Il governo incassa la fiducia sul decreto enti locali blindando così anche la manovra sulla sanità, che vale più di 2,3 miliardi l’anno. Il via libera dell’Aula è arrivato con 163 sì, 111 no e nessun astenuto. Il provvedimento passa ora alla Camera per l’ok definitivo. L’obiettivo di Renzi è quello di convertire il testo prima della sua scadenza (18 agosto).

LA CONTA

Ieri le numerose assenze avevano fatto mancare per ben 4 volte il numero legale in Aula a Palazzo Madama. Oggi, però, i senatori della maggioranza erano in larga parte presenti, a cominciare da quelli di Area Popolare (ieri ne mancavano 19 su 36). Compatto il voto favorevole della minoranza Pd a un provvedimento che, ha spiegato il ministro delle Riforme Maria Elena Boschi, contiene «molte misure attese dai Comuni».

I CONTENUTI

Il decreto enti locali era nato per sistemare una serie di partite economiche che interessavano i Comuni (mobilità del personale delle Province e polizia provinciale, allentamento dei vincoli del patto di stabilità interno, 2 miliardi in più per pagare gli arretrati della Pa, 530 milioni di compensazioni Imu-Tasi). Poi al Senato il governo l’ha infarcito di altre misure, tant’è che in molti dall’opposizione ne hanno contestato la costituzionalità. Si va dalle norme sugli incarichi a tempo per far funzionare le agenzie fiscali a nuovi fondi per le città metropolitane di Roma e Torino, a interventi per la valorizzare Pompei.

IL MENU DELLA SANITA’

Il pacchetto più corposo di novità riguarda però la sanità. In tutto nove commi che larga in parte danno attuazione al Patto della salute siglato con le Regioni pochi giorni fa e che servono a dare una spinta aggiuntiva alla manovra di riduzione degli sprechi. In totale tra il 2015 ed il 2017 il governo conta di recuperare oltre 7 miliardi di euro: 2352 milioni sul 2015, 2301 nel 2016 e 2431 nel 2017. La parte più importante di questi risparmi arriverà dalla rinegoziazione dei contratti relativi a beni e servizi per i quali si immagina un taglio del 5% senza peraltro rivedere la durata dei contratti. Risparmi che però, secondo il Servizio Bilancio del Senato, difficilmente potranno essere conseguiti a pieno quest’anno a causa del poco tempo a disposizione per negoziare.
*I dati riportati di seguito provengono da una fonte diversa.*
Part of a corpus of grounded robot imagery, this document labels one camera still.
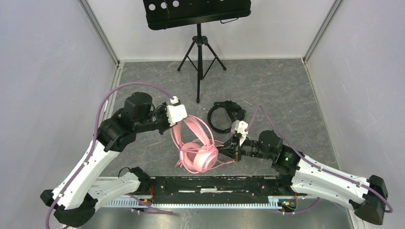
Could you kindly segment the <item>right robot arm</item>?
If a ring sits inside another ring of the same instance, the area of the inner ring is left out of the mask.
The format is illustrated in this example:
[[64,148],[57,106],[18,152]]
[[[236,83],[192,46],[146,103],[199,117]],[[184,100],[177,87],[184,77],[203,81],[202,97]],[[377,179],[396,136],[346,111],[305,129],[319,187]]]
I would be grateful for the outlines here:
[[283,143],[273,130],[260,133],[258,140],[241,141],[234,134],[219,153],[235,161],[243,156],[271,160],[271,167],[278,172],[276,189],[282,195],[306,194],[337,203],[353,210],[360,219],[382,225],[388,191],[383,178],[355,176],[322,164]]

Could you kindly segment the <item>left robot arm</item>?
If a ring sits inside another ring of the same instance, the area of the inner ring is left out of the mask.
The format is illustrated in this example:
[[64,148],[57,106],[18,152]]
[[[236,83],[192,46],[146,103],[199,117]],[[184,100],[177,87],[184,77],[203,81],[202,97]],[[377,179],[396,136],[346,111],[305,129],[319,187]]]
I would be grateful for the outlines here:
[[204,173],[221,165],[213,134],[203,120],[188,115],[181,104],[155,107],[149,94],[136,92],[125,100],[123,108],[96,126],[89,149],[69,176],[57,188],[42,192],[41,200],[50,208],[50,215],[67,227],[77,228],[106,203],[151,191],[150,177],[139,167],[97,188],[92,185],[137,134],[154,130],[160,134],[170,130],[180,153],[177,164],[190,173]]

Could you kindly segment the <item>pink headphones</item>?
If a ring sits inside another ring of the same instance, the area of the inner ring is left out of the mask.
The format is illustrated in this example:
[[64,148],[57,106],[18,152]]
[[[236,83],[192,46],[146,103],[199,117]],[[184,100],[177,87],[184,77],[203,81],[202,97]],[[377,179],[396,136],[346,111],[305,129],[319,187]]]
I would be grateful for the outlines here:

BOSCHI: TUTTO CONCORDATO CON LE REGIONI

Mentre il ministro della Salute Lorenzin continua a ripetere che questi risparmi continueranno a restare all’interno del sistema sanitario per consentire nuovi investimenti, dalle Regioni arrivano altolà rispetto ad ogni ipotesi di ulteriori tagli. «Se si prosegue così salta il sistema della universalità della sanità pubblica e tutte le Regioni andranno in Piano di rientro» ha denunciato ieri il coordinatore degli assessori regionali alla Sanità il veneto Luca Coletto. «Si possono fare sacrifici, ma vi sia equità», chiede il presidente della Regione Toscana, Enrico Rossi. Bordate dai governatori leghisti. Per Maroni «i tagli sono una dichiarazione guerra inaccettabile». Per Zaia «vengono puniti i virtuosi». Arriva la replica del ministro per le Riforme, Maria Elena Boschi: «Gli elementi recepiti sono quelli concordati con le Regioni in sede di conferenza unificata Stato-Regioni con l’unanimità delle Regioni presenti».

RISCHIO MULTE PER I MEDICI TROPPO GENEROSI CON LE ANALISI

La legge interverrà anche sulle prestazioni relative all’assistenza specialistica ambulatoriale (177 milioni l’anno) , individuando precise condizioni per la loro erogazione e stabilendo che i medici che non rispetteranno le nuove indicazioni si vedranno decurtato parte dello stipendio. Con queste norme il governo conta di risparmiare circa 195 milioni di euro. I tagli alla spesa farmaceutica comportano risparmi per 308 milioni all’anno. Mentre intervenendo sui regolamenti ospedalieri se ne recuperano altri 210: 12 i per effetto dell’azzeramento dei ricoveri nelle strutture private con meno di 40 posti letto, 68 dalla riduzione della spesa di personale e 130 in seguito alla riorganizzazione della rete assistenziale.